**TASK TO CARRY OUT:** Return the lines below exactly as they appear, please, starting with the first and ending with the one that contains "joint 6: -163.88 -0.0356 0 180".

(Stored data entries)
*** Block opens ***

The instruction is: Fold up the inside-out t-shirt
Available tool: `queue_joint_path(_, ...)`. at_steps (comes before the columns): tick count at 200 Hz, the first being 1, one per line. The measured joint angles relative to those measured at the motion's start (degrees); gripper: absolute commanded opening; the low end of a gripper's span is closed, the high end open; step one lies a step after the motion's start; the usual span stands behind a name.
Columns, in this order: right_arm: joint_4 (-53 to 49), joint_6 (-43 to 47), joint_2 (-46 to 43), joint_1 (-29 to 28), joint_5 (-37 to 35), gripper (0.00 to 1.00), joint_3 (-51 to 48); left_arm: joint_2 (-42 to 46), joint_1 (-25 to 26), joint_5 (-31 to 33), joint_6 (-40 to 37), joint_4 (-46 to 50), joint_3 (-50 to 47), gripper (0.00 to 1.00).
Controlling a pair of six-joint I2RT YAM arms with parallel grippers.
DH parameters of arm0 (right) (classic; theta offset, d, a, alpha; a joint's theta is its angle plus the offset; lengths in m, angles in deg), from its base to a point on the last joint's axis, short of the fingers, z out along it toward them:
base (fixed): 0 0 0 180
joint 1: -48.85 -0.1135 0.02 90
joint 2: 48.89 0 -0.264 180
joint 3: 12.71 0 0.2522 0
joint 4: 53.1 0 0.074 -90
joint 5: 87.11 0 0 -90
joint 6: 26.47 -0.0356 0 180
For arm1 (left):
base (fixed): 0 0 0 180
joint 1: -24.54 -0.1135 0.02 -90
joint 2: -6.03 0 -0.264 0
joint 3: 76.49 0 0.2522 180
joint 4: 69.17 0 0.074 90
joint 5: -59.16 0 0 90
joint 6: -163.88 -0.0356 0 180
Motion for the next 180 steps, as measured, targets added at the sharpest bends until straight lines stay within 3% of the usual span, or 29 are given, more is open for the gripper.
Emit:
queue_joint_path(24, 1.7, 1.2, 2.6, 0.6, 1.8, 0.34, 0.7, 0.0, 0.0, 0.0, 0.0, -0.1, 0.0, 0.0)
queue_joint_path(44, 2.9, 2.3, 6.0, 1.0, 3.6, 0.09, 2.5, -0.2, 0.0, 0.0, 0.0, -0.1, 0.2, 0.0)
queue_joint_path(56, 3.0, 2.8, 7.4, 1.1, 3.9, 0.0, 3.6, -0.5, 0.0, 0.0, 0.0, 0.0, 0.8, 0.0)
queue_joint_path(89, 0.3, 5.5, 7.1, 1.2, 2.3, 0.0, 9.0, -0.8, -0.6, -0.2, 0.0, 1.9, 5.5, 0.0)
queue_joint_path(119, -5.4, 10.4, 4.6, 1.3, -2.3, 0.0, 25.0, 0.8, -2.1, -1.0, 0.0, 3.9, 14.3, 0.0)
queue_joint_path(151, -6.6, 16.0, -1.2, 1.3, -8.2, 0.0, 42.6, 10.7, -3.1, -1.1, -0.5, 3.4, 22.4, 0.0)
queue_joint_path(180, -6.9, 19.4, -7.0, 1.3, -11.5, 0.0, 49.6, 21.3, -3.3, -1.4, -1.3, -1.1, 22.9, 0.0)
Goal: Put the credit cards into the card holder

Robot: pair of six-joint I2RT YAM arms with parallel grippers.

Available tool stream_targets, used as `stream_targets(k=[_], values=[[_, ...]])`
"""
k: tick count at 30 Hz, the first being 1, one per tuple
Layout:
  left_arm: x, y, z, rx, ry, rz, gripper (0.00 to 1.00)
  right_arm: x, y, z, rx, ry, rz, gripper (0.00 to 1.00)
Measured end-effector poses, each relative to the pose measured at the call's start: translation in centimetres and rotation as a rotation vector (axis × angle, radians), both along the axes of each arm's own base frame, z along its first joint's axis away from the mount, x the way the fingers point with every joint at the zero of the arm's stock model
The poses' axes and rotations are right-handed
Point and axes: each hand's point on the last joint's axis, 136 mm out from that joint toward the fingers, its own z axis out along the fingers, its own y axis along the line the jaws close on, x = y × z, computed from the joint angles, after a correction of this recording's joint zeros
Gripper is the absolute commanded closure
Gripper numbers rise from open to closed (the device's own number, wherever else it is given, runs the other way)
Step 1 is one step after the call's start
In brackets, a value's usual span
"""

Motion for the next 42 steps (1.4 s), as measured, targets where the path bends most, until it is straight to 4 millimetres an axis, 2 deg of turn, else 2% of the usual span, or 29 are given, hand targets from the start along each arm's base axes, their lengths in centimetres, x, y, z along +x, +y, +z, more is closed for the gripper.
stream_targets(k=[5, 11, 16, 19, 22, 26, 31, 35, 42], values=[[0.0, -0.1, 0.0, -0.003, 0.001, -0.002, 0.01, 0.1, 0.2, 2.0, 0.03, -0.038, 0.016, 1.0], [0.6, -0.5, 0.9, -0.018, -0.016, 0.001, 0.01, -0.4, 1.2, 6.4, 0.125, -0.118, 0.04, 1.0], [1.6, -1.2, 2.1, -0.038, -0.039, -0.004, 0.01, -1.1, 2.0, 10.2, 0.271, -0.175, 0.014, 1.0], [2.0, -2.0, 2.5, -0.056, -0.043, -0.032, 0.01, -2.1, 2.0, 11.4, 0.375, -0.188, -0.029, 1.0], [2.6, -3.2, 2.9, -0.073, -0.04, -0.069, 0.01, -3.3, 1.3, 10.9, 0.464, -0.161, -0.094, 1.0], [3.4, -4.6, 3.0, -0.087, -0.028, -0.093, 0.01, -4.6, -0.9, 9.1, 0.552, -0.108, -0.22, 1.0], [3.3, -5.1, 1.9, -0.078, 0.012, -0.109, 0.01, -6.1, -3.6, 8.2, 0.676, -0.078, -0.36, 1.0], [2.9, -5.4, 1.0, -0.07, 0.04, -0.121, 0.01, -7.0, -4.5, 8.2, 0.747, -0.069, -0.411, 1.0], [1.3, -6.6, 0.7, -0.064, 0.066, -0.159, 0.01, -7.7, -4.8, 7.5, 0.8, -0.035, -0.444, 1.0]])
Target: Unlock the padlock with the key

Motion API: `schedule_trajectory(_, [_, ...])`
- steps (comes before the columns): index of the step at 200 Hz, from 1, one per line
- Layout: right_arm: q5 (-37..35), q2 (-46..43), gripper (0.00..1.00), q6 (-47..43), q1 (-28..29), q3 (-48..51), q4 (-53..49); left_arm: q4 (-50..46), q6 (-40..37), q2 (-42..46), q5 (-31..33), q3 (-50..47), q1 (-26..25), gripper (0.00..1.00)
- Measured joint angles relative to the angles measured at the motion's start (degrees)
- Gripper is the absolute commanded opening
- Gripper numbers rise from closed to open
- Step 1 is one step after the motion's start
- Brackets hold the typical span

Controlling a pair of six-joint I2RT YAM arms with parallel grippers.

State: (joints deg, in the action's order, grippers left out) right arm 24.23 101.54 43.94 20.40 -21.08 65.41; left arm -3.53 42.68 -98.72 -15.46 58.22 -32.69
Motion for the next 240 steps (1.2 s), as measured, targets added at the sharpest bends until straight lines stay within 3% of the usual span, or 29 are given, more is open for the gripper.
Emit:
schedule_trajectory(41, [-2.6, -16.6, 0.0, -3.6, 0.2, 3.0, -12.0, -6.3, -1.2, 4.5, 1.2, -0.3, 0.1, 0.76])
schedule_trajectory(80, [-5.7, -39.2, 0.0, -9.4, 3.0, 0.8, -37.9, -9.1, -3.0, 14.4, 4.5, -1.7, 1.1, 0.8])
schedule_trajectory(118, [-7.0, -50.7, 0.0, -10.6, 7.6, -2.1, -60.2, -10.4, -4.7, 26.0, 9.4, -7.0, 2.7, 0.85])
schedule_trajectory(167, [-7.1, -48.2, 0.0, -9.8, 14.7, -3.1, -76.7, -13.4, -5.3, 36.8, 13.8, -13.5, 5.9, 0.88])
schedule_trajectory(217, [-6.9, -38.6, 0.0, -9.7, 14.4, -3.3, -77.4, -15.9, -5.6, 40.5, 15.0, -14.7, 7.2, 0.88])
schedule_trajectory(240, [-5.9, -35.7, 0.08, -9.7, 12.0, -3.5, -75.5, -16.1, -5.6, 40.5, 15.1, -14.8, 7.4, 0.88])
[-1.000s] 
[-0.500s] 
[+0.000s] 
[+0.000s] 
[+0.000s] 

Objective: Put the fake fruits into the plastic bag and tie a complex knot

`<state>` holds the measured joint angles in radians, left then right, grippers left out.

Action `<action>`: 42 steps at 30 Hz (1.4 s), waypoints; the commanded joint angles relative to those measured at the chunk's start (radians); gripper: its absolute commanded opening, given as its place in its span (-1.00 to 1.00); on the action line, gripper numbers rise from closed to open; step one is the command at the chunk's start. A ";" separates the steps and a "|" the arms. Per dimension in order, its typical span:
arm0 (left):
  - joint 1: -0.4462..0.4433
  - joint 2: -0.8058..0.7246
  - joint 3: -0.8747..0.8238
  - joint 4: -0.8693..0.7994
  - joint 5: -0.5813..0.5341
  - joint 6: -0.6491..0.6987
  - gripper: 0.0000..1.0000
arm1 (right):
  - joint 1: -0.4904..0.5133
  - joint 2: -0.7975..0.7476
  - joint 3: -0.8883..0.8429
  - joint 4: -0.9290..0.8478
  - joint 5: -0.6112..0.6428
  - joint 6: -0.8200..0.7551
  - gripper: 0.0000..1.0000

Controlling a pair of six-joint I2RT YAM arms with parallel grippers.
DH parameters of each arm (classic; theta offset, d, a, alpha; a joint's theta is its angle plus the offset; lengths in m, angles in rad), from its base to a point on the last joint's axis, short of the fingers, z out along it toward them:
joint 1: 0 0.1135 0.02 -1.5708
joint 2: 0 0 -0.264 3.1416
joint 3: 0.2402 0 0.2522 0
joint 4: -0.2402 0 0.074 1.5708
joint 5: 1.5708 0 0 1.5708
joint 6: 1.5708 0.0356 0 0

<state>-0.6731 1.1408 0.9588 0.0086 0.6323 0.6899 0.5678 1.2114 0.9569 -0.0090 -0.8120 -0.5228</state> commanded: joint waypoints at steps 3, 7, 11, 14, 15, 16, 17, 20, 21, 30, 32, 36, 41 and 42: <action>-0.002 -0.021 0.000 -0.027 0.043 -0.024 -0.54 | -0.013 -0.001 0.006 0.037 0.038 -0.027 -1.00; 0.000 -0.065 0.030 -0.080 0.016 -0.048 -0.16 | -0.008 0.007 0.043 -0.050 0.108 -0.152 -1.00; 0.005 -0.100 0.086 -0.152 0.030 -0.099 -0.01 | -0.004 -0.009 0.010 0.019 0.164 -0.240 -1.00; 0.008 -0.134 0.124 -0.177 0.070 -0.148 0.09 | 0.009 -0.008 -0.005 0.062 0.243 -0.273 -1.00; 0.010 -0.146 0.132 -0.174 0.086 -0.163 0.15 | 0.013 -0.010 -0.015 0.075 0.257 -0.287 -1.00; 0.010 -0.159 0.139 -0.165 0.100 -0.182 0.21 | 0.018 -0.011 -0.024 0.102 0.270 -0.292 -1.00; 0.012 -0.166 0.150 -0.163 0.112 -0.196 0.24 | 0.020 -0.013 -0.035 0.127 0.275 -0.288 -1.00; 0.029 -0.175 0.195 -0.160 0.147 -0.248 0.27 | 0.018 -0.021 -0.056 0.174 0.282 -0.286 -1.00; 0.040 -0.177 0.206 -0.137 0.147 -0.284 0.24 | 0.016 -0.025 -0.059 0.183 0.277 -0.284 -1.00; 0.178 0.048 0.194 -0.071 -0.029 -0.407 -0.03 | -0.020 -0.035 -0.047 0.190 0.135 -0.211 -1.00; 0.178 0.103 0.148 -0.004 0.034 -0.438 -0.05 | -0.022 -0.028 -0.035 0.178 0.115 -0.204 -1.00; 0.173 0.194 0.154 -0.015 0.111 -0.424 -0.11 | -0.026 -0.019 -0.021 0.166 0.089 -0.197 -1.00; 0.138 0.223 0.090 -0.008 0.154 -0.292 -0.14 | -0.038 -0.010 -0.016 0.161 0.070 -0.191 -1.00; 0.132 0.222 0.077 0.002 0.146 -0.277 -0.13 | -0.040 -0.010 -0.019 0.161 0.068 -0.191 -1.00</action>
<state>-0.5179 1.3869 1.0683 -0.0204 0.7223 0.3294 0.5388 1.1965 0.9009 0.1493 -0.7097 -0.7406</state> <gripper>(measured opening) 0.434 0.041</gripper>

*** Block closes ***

**WRITTEN SOLUTION:**
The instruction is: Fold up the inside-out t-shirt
Available tool: `queue_joint_path(_, ...)`. at_steps (comes before the columns): tick count at 200 Hz, the first being 1, one per line. The measured joint angles relative to those measured at the motion's start (degrees); gripper: absolute commanded opening; the low end of a gripper's span is closed, the high end open; step one lies a step after the motion's start; the usual span stands behind a name.
Columns, in this order: right_arm: joint_4 (-53 to 49), joint_6 (-43 to 47), joint_2 (-46 to 43), joint_1 (-29 to 28), joint_5 (-37 to 35), gripper (0.00 to 1.00), joint_3 (-51 to 48); left_arm: joint_2 (-42 to 46), joint_1 (-25 to 26), joint_5 (-31 to 33), joint_6 (-40 to 37), joint_4 (-46 to 50), joint_3 (-50 to 47), gripper (0.00 to 1.00).
Controlling a pair of six-joint I2RT YAM arms with parallel grippers.
DH parameters of arm0 (right) (classic; theta offset, d, a, alpha; a joint's theta is its angle plus the offset; lengths in m, angles in deg), from its base to a point on the last joint's axis, short of the fingers, z out along it toward them:
base (fixed): 0 0 0 180
joint 1: -48.85 -0.1135 0.02 90
joint 2: 48.89 0 -0.264 180
joint 3: 12.71 0 0.2522 0
joint 4: 53.1 0 0.074 -90
joint 5: 87.11 0 0 -90
joint 6: 26.47 -0.0356 0 180
For arm1 (left):
base (fixed): 0 0 0 180
joint 1: -24.54 -0.1135 0.02 -90
joint 2: -6.03 0 -0.264 0
joint 3: 76.49 0 0.2522 180
joint 4: 69.17 0 0.074 90
joint 5: -59.16 0 0 90
joint 6: -163.88 -0.0356 0 180

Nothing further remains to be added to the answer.